BEGIN SUPPLIED DATA

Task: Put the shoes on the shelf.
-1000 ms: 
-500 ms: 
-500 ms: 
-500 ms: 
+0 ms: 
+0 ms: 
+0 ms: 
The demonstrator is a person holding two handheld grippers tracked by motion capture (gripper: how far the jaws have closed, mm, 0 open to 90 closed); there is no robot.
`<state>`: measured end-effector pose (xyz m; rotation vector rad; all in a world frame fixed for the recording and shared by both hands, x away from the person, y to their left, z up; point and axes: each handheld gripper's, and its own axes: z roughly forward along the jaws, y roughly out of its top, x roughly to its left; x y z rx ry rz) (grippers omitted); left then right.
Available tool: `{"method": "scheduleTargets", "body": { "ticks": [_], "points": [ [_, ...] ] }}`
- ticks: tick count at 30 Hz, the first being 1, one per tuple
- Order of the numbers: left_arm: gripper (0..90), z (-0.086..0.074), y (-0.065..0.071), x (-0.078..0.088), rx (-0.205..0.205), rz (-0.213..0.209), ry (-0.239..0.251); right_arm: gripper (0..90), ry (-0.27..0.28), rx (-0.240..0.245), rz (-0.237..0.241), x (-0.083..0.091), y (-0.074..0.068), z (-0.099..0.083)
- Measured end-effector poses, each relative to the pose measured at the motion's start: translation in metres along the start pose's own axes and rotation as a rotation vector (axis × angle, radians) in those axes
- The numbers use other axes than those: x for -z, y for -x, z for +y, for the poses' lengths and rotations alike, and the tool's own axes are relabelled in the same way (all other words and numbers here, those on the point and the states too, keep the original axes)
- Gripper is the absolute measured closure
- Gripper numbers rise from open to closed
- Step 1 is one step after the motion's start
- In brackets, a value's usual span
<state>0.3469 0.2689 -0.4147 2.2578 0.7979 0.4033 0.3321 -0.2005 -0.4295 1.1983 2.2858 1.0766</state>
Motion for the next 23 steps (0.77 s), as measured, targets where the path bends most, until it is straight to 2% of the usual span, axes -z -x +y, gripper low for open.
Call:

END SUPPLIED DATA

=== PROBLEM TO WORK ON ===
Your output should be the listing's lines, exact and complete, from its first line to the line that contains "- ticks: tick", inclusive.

=== EXERCISE OUTPUT ===
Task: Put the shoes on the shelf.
-1000 ms: 
-500 ms: 
-500 ms: 
-500 ms: 
+0 ms: 
+0 ms: 
+0 ms: 
The demonstrator is a person holding two handheld grippers tracked by motion capture (gripper: how far the jaws have closed, mm, 0 open to 90 closed); there is no robot.
`<state>`: measured end-effector pose (xyz m; rotation vector rad; all in a world frame fixed for the recording and shared by both hands, x away from the person, y to their left, z up; point and axes: each handheld gripper's, and its own axes: z roughly forward along the jaws, y roughly out of its top, x roughly to its left; x y z rx ry rz) (grippers omitted); left then right.
Available tool: `{"method": "scheduleTargets", "body": { "ticks": [_], "points": [ [_, ...] ] }}`
- ticks: tick count at 30 Hz, the first being 1, one per tuple

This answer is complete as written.